Los intentos de los cristianos se dirigen hoy con especial empeño a descubrir y vivir el que podríamos designar catolicismocristiano. En él se engloban los movimientos que a lo largo del siglo XX, antes y después del Concilio Vaticano II, han intentado redescubrir y tornar accesibles las fuentes específicas del cristianismo: la Biblia, la liturgia, la Iglesia una más allá de la división de los cristianos, la tarea misionera, la llamada de todos a la santidad, la igualdad de todos los miembros de la Iglesia en el orden de la gracia. Ha sido un humilde y glorioso intento por revelar la faz de Jesucristo, por enhebrar con su mensaje y vida, creándole mediaciones que le hagan contemporáneo de cada hombre en su geografía y cultura. Esto ha supuesto la reforma en unos casos, y en otros la eliminación de aquellos elementos que oscurecieran lo fontal y nutricio del cristianismo en su extrañeza a la vez que en su entrañeza, tanto en lo que resulta escandaloso como en lo que resulta fascinador para los hombres. Han intentado hacer manifiesta la estructura orgánica de la fe desde lo más esencial, ya que en ella no es lo mismo el agua bendita que la eucaristía, la Biblia que el Derecho canónico. A este retorno a las fuentes con razón se lo llamó «resourcement», refontalización. Este proceso que en el último siglo ha hecho la Iglesia como tal tiene que hacerlo cada cristiano: redescubrir las fuentes de su fe, la lógica que ordena todo lo cristiano, la jerarquía de verdades, de imperativos morales y criterios de acción.
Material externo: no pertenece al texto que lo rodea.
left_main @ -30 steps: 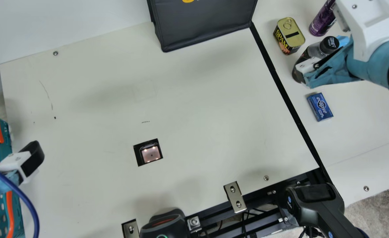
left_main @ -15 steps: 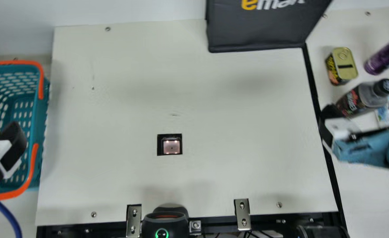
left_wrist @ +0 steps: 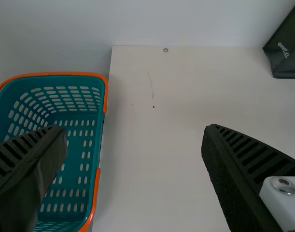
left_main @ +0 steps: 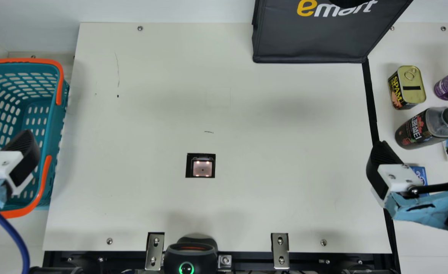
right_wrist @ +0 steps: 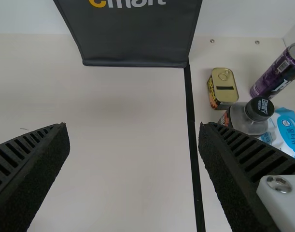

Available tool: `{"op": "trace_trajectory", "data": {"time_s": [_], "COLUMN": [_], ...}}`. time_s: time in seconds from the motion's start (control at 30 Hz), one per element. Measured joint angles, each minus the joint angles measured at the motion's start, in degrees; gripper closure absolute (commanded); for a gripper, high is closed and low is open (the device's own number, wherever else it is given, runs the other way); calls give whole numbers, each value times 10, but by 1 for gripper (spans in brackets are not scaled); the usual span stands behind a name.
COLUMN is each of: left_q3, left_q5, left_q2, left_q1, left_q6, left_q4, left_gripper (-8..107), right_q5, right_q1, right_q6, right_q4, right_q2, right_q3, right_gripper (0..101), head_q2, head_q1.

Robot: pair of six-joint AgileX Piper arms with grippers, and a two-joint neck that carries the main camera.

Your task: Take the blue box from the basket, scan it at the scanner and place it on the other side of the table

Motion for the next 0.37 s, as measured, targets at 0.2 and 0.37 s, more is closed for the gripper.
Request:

Podemos hablar también de un catolicismo católico. Esta expresión puede designar a la Iglesia católica tal como la profesamos en el Credo, y en este sentido es un elemento esencial e irrenunciable del cristianismo. Pero también puede designar las formas organizativas, disciplinares, culturales, que esa Iglesia ha ido asumiendo en los cuatro últimos siglos como resultado de su reacción, defensa y contraste con la Reforma protestante, la Ilustración, la Revolución Francesa y los movimientos sociales del siglo XIX. Esa corteza no es esencial al cristianismo, es diferente en cada cultura y debe ser renovada para que por ella llegue mejor la savia de Cristo a los hombres en cada generación.

Esta diversidad de acentos ejercitados por los católicos puede resultar extraña a quienes nos miran desde fuera. Vista desde dentro es el empeño común por ser fieles a la totalidad del único evangelio y a los hombres, ofreciéndoles todas las ramas con los correspondientes frutos que el tronco produce. Tal pluralidad parecerá quizá algarabía, pero es solo el utópico y sobrehumano empeño de mantener en alto la vocación divina de los hombres. A esta luz el lector podrá comprender el lugar que ocupan hoy en la única Iglesia las instituciones de tradición normativa, las minorías creativas y los nuevos movimientos.

Olegario González de Cardedal, teólogo.